Russ Ruedisueli, 53, is sitting in his office at Chrysler’s Technology Center in Auburn Hills, Michigan, although he’s the kind of guy who doesn’t sit so much as crouch, muscles tensed and twitching, as if he’s attached to a pair of unseen jumper cables beneath his desk. You’d figure the guy was in pain except for his perpetual smile.
“I remember when the original Viper got rolling [in 1989], and Bob Lutz [Chrysler president at that time] called a bunch of car-guy employees into the styling dome,” Ruedisueli reminisces. “He rolled the car in, started it up, and said to us, ‘So, who’s interested in being on this program?’ I was so geeked, I about fainted. But at the time, I was working on a different Chrysler program, and they wouldn’t let me go. It felt like a huge lost opportunity. To be in this position today, 20-some years later, having this second chance, well . . .”
Ruedisueli’s voice trails off and is replaced by a smile so big that his ears move. He involuntarily hoists his butt another few inches off his chair, and now his head hovers just below a shattered yellow nose cone from his Formula Ford, currently serving as office sculpture. “That’s a casualty of a Turn Eight brake check at Road America,” he explains.
In 2009, the SRT guys began sketching the Viper before the program was approveda practice usually forbidden. In the end, they incorporated the styling themes of three of the six final drawings. Ralph Gilles thinks theres a bit of Halle Berrys shape in the car. Is that weird?
Ruedisueli is Chrysler’s head of engineering for SRT and Motorsports, and he’s the vehicle line executive for the fifth-gen Dodge Viper. Except it’s not a Dodge anymore. It’s an SRT, because the Dodge name wasn’t deemed spiffy enough to be slapped on the rump of anything fetching just north of $100,000 (for the base SRT Viper) and $120,000 (for the more upscale SRT Viper GTS, as shown here).
The last of the previous-gen Vipers rolled out of Detroit’s rough-and-tumble Conner Avenue plant in the summer of 2010. As Chrysler madly stuffed corks in all of its financial leaks, the Viper brand was slated to be sloughed off to the highest bidder. To any bidder. Fortunately, cooler heads prevailed, and the brand not only survived but was resuscitated. But it took a lot of heart massage.
“I knew that the very last thing Chrysler needed during our bankruptcy was a 600-hp sports car,” says Ralph Gilles, the 42-year-old president and CEO of SRT and senior VP of Chrysler Product Design. “But I’m an optimist. I wanted to fight for a chance. We discussed it for a year. I got Sergio [Marchionne, Chrysler CEO] to drive one of the last Vipers. He jumped in and disappeared to God knows where. He came back 15 minutes later and said, ‘Ralph, that’s a lot of work.’ He meant it was a brutal car. But he didn’t say ‘Good riddance’ or anything. Then in late ’09, I showed him a video of a Viper breaking the Nürburgring record.
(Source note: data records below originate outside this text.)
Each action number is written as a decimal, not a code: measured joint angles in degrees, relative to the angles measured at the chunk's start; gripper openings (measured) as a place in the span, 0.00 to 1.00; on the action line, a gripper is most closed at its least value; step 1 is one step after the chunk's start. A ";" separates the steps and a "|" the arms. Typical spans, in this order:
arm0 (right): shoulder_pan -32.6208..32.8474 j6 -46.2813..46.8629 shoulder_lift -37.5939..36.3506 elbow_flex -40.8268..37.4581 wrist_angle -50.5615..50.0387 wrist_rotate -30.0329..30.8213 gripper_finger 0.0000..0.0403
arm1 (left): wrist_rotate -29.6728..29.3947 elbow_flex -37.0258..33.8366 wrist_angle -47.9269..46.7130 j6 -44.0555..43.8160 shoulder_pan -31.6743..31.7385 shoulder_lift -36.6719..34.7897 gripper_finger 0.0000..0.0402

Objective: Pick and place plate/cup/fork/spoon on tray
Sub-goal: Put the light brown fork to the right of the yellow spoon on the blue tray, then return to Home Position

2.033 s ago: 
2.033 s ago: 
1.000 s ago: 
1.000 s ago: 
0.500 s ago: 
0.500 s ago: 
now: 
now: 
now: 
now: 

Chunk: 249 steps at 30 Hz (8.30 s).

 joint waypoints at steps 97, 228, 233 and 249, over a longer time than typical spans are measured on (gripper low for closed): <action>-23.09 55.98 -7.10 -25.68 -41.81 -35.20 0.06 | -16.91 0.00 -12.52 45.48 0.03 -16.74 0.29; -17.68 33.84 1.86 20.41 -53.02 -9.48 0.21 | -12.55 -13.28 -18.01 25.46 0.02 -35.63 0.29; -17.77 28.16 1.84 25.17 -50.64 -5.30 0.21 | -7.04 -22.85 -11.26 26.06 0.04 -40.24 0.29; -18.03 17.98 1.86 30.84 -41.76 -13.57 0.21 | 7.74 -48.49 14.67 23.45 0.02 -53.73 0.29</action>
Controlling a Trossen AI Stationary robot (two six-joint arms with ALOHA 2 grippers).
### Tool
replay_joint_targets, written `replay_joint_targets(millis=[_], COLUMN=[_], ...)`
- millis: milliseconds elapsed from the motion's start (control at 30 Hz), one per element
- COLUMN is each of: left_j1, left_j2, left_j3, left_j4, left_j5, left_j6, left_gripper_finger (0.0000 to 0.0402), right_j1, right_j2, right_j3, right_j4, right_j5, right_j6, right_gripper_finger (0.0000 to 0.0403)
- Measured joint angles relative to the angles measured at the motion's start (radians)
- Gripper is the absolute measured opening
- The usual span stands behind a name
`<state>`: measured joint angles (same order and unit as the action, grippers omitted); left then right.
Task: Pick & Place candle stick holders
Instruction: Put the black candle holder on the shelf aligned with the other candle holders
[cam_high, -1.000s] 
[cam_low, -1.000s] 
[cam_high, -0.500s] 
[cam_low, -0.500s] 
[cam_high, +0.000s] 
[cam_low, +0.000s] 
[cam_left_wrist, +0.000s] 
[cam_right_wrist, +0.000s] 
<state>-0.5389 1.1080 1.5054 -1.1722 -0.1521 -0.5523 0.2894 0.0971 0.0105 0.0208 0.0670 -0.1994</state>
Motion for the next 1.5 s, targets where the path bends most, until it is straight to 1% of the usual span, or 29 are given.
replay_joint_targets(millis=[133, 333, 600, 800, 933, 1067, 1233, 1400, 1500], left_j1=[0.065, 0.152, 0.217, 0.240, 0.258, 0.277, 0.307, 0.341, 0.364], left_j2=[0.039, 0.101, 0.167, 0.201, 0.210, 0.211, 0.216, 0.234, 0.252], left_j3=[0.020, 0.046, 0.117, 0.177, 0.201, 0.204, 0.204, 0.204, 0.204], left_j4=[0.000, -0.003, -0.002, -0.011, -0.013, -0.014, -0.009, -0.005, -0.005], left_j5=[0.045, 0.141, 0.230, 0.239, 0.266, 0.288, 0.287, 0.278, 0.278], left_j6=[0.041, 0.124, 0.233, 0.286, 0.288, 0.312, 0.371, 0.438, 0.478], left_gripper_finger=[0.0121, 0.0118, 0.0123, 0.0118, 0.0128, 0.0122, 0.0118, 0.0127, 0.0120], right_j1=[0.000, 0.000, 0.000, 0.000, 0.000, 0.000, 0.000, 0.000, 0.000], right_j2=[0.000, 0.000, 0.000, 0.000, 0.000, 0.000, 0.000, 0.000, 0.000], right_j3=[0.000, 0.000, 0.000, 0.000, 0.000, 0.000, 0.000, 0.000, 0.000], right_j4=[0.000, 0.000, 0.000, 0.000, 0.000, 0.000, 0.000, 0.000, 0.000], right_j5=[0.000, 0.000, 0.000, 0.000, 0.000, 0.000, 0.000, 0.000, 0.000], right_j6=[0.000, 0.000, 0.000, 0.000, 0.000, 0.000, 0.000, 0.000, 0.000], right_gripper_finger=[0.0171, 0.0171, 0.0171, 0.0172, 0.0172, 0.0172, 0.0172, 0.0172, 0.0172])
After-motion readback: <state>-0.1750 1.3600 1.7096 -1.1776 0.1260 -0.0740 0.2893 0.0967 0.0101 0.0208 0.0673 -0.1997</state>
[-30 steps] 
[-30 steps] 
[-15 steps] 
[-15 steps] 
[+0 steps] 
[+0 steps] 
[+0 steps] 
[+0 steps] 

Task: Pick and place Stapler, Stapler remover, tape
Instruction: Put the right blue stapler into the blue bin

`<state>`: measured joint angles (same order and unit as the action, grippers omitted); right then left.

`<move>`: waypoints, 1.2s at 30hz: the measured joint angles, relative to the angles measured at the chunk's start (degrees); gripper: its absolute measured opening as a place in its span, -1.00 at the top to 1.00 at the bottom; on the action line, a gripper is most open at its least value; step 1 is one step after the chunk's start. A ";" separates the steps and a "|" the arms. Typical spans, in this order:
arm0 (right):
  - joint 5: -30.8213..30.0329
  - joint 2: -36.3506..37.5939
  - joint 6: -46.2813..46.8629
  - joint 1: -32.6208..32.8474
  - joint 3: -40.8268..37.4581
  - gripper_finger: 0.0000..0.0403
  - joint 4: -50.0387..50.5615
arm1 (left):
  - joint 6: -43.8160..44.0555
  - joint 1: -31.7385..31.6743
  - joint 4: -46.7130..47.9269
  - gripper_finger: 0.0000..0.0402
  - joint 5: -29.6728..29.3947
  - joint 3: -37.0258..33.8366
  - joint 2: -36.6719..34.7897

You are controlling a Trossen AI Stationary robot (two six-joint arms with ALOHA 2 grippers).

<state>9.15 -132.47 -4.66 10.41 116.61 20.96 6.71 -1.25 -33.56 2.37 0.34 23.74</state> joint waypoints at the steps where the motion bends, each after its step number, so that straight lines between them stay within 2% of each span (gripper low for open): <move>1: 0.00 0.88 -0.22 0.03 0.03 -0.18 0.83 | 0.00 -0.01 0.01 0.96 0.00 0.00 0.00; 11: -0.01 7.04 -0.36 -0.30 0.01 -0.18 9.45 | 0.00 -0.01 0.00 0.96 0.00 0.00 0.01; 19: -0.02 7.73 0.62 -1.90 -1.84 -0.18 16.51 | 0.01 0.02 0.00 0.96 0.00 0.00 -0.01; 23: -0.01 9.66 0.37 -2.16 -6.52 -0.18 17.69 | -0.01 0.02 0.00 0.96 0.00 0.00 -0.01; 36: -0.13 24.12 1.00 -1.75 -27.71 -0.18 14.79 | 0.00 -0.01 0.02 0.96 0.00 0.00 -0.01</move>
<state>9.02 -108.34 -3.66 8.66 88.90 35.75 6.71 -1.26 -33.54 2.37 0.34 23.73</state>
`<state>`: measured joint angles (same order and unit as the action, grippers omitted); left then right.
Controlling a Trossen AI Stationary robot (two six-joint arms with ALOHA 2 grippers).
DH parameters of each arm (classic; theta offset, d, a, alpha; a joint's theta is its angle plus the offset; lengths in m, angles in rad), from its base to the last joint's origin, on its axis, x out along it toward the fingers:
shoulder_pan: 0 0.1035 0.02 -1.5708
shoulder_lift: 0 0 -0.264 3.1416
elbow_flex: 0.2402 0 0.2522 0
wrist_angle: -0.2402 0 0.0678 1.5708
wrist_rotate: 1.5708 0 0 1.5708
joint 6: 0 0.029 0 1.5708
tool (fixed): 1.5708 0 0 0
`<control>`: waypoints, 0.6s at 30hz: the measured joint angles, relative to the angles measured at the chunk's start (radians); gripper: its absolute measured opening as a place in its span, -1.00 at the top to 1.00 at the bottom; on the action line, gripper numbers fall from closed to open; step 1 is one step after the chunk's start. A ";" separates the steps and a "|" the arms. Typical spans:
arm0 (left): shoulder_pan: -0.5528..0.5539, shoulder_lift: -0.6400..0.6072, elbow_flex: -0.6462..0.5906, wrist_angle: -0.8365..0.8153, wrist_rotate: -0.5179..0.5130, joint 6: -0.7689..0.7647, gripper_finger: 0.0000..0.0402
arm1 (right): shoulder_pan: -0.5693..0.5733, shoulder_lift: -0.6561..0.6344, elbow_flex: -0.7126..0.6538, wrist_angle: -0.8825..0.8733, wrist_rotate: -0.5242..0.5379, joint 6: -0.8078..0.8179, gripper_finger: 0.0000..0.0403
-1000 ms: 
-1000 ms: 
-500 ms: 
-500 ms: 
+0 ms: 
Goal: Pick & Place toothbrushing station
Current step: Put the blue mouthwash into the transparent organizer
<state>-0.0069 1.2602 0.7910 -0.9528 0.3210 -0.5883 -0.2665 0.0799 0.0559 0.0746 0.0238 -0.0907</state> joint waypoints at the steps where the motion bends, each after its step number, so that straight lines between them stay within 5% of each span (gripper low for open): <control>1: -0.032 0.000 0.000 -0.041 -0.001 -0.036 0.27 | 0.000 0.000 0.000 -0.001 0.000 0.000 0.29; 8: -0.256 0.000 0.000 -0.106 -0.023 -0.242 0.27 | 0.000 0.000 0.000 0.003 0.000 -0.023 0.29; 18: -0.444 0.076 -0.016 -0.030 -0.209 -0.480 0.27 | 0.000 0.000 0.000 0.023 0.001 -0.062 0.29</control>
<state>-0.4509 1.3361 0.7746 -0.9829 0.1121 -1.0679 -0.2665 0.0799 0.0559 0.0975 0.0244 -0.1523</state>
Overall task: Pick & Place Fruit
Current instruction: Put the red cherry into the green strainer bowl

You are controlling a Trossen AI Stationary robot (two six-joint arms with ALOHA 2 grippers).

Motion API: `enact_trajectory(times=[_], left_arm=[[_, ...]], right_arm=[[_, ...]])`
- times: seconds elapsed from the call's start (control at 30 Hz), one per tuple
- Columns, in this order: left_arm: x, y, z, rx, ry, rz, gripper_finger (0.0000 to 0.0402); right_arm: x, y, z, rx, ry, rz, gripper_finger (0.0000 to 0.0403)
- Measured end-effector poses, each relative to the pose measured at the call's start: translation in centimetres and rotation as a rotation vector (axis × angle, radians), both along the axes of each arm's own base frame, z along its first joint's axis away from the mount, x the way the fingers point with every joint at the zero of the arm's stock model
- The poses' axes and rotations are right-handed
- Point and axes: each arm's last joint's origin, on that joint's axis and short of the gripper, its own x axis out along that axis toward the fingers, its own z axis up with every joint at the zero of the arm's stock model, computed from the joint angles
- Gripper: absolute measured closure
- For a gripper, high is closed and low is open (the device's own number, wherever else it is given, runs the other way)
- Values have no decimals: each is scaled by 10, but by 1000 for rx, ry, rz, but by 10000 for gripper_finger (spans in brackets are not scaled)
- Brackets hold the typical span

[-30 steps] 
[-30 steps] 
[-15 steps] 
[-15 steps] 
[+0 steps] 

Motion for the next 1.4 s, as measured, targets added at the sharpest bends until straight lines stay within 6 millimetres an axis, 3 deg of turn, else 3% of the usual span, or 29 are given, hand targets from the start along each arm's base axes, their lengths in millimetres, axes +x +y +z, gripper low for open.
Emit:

He watched all of it and was impressed. I gave him a list of the supercars that the Viper had put away. It’s against the rules here, but we started sketching on the project. We never asked for permission, we just did it. Then, in mid-2010, I had a full-size model put together. We took it to the styling dome and had the place dimly lit like a nightclub, and I got the Chrysler management team sitting almost campfire-style. So we unveiled the car—with its 32-coat candy-apple paint—and you could’ve heard a pin drop. When people started talking, Sergio said, ‘Be quiet! Let’s just take this in.’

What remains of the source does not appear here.